No. 65 – ONVO Büyükçekmece
- Position: Center
- League: Basketbol Süper Ligi

Personal information
- Born: July 16, 1992 (age 33) Van, Turkey
- Listed height: 2.05 m (6 ft 9 in)
- Listed weight: 98 kg (216 lb)

Career information
- Playing career: 2010–present

Career history
- 2010–2014: Tofaş
- 2014–2017: Beşiktaş
- 2017–2018: Eskişehir Basket
- 2018–2019: Gaziantep Basketbol
- 2019–2020: Bahçeşehir Koleji
- 2020–2021: Gaziantep Basketbol
- 2021–2022: Semt77 Yalovaspor
- 2022–2023: Merkezefendi Bld. Denizli Basket
- 2023–2024: Samsunspor
- 2024–2025: Trabzonspor
- 2025–present: Büyükçekmece Basketbol

Career highlights
- Türkiye Basketbol Ligi champion (2025);

= Doğan Şenli =

Turkish basketball player (born 1992)

Muhammed Doğan Şenli (born July 16, 1992) is a Turkish professional basketball player for ONVO Büyükçekmece of the Basketbol Süper Ligi (BSL). He plays as a center.

==Professional career==
Senli spent the 2019-20 season with Bahçeşehir Koleji.

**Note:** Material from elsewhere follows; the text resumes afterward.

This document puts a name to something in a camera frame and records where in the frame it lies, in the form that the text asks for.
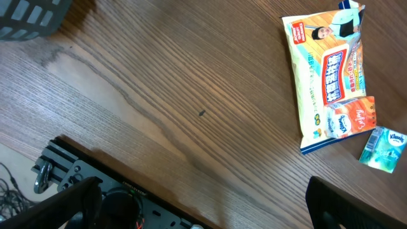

On October 7, 2020, he signed with Gaziantep Basketbol.

On July 31, 2021, he has signed with Semt77 Yalovaspor of the Turkish Basketbol Süper Ligi.

On July 6, 2022, he has signed with Merkezefendi Belediyesi Denizli Basket of the Basketbol Süper Ligi.

On July 7, 2023, he has signed with Samsunspor of the Basketbol Süper Ligi.

On September 12, 2024, he signed with Trabzonspor of the Türkiye Basketbol Ligi (TBL).

On August 21, 2025, he signed with ONVO Büyükçekmece of the Basketbol Süper Ligi (BSL).